**DESCRIPTION OF THE TASK:**
Your answer should restate each line of the data below word for word.

**MATERIAL TO PROCESS:**
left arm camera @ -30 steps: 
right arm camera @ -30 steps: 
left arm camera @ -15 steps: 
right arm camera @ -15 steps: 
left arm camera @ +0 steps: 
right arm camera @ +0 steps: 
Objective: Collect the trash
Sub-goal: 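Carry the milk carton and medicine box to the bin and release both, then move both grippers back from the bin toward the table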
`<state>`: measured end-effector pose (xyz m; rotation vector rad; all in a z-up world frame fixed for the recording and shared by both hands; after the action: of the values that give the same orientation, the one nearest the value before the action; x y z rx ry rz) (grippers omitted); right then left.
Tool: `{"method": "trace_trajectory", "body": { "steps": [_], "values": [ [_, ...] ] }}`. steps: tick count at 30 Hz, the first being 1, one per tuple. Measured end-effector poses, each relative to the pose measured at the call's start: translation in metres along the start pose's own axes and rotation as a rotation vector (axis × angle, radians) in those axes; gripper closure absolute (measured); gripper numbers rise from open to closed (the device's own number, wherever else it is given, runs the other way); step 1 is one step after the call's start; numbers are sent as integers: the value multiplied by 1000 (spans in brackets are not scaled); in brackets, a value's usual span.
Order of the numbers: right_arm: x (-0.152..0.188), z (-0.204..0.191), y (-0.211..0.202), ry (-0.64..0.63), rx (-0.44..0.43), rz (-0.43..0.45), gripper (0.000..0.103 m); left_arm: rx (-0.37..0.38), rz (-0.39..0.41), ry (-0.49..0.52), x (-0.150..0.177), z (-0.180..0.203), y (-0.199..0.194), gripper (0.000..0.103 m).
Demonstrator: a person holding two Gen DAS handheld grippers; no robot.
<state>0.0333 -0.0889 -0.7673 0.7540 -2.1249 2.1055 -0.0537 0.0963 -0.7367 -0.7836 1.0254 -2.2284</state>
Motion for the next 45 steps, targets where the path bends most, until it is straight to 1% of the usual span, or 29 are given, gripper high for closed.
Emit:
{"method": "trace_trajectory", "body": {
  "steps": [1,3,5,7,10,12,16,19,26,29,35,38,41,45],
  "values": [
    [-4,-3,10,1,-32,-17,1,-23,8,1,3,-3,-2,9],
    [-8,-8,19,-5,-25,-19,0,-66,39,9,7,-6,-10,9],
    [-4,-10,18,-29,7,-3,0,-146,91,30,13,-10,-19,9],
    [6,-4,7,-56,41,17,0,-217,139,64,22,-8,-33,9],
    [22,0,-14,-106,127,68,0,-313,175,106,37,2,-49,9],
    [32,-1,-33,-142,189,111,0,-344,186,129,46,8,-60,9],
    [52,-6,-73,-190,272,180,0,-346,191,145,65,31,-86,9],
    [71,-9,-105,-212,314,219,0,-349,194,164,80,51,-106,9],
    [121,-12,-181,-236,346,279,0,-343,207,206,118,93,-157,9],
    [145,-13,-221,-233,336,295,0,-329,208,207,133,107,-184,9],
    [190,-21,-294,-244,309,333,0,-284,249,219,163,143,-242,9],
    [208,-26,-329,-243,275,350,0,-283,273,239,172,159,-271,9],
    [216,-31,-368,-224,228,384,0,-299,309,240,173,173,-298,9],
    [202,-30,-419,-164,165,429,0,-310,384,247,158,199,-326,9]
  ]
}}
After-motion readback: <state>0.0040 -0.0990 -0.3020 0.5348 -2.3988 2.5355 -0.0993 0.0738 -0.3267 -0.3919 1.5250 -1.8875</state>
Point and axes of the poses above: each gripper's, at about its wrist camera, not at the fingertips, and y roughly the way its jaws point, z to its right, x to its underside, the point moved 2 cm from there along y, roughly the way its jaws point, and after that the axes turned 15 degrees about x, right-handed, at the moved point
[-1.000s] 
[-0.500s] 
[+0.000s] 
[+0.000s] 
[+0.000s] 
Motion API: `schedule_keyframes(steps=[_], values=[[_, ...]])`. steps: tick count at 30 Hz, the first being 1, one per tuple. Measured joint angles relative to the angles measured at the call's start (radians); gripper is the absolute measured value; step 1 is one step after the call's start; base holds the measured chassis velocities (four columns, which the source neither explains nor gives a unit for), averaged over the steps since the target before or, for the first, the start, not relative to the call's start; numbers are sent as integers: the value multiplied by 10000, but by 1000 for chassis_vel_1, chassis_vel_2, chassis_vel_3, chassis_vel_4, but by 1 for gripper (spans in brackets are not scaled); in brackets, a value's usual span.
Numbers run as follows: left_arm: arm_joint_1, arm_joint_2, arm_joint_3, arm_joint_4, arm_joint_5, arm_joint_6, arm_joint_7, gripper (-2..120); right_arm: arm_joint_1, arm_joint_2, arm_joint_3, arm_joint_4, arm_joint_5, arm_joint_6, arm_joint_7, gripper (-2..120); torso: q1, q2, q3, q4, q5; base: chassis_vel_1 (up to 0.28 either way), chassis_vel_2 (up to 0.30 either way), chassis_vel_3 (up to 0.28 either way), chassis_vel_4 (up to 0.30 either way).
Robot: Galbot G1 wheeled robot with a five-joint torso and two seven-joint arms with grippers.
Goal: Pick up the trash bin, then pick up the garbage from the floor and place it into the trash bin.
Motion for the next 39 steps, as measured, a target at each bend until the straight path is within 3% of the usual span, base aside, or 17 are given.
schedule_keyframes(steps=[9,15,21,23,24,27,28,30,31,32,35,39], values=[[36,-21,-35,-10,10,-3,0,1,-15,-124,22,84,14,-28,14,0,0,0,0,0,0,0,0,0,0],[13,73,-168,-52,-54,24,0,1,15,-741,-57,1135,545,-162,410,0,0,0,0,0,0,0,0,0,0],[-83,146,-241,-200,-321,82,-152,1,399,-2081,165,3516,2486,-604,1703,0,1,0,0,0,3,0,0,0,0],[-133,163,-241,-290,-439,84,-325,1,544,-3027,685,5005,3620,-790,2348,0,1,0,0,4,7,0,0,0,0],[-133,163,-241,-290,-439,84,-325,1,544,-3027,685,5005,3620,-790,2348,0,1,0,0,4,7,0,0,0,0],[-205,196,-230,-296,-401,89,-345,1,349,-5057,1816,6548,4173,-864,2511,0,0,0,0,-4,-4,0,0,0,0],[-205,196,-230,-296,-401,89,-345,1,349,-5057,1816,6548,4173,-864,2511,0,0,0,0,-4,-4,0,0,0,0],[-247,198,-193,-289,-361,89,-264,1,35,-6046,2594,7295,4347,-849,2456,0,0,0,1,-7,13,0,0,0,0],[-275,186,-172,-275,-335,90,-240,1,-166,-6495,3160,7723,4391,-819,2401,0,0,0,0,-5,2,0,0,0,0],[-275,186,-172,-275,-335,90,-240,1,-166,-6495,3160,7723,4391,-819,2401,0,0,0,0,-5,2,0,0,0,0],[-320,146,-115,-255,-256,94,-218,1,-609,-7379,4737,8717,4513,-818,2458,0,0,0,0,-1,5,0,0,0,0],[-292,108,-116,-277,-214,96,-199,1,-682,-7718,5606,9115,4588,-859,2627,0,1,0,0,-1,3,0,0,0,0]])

**REPLY:**
left arm camera @ -30 steps: 
right arm camera @ -30 steps: 
left arm camera @ -15 steps: 
right arm camera @ -15 steps: 
left arm camera @ +0 steps: 
right arm camera @ +0 steps: 
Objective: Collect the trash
Sub-goal: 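Carry the milk carton and medicine box to the bin and release both, then move both grippers back from the bin toward the table
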`<state>`: measured end-effector pose (xyz m; rotation vector rad; all in a z-up world frame fixed for the recording and shared by both hands; after the action: of the values that give the same orientation, the one nearest the value before the action; x y z rx ry rz) (grippers omitted); right then left.
Tool: `{"method": "trace_trajectory", "body": { "steps": [_], "values": [ [_, ...] ] }}`. steps: tick count at 30 Hz, the first being 1, one per tuple. Measured end-effector poses, each relative to the pose measured at the call's start: translation in metres along the start pose's own axes and rotation as a rotation vector (axis × angle, radians) in those axes; gripper closure absolute (measured); gripper numbers rise from open to closed (the device's own number, wherever else it is given, runs the other way); step 1 is one step after the call's start; numbers are sent as integers: the value multiplied by 1000 (spans in brackets are not scaled); in brackets, a value's usual span.
Order of the numbers: right_arm: x (-0.152..0.188), z (-0.204..0.191), y (-0.211..0.202), ry (-0.64..0.63), rx (-0.44..0.43), rz (-0.43..0.45), gripper (0.000..0.103 m); left_arm: rx (-0.37..0.38), rz (-0.39..0.41), ry (-0.49..0.52), x (-0.150..0.177), z (-0.180..0.203), y (-0.199..0.194), gripper (0.000..0.103 m).
Demonstrator: a person holding two Gen DAS handheld grippers; no robot.
<state>0.0333 -0.0889 -0.7673 0.7540 -2.1249 2.1055 -0.0537 0.0963 -0.7367 -0.7836 1.0254 -2.2284</state>
Motion for the next 45 steps, targets where the path bends most, until it is straight to 1% of the usual span, or 29 are given, gripper high for closed.
Emit:
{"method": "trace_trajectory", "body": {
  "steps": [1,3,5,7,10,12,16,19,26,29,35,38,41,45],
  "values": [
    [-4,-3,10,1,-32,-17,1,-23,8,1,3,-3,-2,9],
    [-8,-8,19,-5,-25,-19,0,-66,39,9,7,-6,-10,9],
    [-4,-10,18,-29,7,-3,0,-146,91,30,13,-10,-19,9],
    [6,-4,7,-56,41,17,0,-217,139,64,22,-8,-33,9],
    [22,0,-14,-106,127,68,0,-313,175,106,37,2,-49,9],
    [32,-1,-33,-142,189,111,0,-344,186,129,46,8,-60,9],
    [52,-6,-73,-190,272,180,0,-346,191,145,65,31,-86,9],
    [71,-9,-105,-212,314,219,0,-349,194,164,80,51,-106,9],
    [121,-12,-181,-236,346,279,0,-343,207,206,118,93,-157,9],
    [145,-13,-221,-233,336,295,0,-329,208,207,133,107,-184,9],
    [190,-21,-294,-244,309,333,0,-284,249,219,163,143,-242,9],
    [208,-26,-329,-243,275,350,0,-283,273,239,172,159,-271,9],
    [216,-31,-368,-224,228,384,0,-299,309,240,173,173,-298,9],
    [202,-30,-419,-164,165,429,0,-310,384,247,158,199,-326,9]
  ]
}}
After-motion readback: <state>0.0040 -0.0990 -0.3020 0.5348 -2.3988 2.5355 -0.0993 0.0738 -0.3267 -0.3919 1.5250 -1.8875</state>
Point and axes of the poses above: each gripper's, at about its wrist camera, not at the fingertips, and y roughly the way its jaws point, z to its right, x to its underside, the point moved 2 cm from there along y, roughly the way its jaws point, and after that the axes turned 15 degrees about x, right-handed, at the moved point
[-1.000s] 
[-0.500s] 
[+0.000s] 
[+0.000s] 
[+0.000s] 
Motion API: `schedule_keyframes(steps=[_], values=[[_, ...]])`. steps: tick count at 30 Hz, the first being 1, one per tuple. Measured joint angles relative to the angles measured at the call's start (radians); gripper is the absolute measured value; step 1 is one step after the call's start; base holds the measured chassis velocities (four columns, which the source neither explains nor gives a unit for), averaged over the steps since the target before or, for the first, the start, not relative to the call's start; numbers are sent as integers: the value multiplied by 10000, but by 1000 for chassis_vel_1, chassis_vel_2, chassis_vel_3, chassis_vel_4, but by 1 for gripper (spans in brackets are not scaled); in brackets, a value's usual span.
Numbers run as follows: left_arm: arm_joint_1, arm_joint_2, arm_joint_3, arm_joint_4, arm_joint_5, arm_joint_6, arm_joint_7, gripper (-2..120); right_arm: arm_joint_1, arm_joint_2, arm_joint_3, arm_joint_4, arm_joint_5, arm_joint_6, arm_joint_7, gripper (-2..120); torso: q1, q2, q3, q4, q5; base: chassis_vel_1 (up to 0.28 either way), chassis_vel_2 (up to 0.30 either way), chassis_vel_3 (up to 0.28 either way), chassis_vel_4 (up to 0.30 either way).
Robot: Galbot G1 wheeled robot with a five-joint torso and two seven-joint arms with grippers.
Goal: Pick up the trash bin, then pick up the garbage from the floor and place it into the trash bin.
Motion for the next 39 steps, as measured, a target at each bend until the straight path is within 3% of the usual span, base aside, or 17 are given.
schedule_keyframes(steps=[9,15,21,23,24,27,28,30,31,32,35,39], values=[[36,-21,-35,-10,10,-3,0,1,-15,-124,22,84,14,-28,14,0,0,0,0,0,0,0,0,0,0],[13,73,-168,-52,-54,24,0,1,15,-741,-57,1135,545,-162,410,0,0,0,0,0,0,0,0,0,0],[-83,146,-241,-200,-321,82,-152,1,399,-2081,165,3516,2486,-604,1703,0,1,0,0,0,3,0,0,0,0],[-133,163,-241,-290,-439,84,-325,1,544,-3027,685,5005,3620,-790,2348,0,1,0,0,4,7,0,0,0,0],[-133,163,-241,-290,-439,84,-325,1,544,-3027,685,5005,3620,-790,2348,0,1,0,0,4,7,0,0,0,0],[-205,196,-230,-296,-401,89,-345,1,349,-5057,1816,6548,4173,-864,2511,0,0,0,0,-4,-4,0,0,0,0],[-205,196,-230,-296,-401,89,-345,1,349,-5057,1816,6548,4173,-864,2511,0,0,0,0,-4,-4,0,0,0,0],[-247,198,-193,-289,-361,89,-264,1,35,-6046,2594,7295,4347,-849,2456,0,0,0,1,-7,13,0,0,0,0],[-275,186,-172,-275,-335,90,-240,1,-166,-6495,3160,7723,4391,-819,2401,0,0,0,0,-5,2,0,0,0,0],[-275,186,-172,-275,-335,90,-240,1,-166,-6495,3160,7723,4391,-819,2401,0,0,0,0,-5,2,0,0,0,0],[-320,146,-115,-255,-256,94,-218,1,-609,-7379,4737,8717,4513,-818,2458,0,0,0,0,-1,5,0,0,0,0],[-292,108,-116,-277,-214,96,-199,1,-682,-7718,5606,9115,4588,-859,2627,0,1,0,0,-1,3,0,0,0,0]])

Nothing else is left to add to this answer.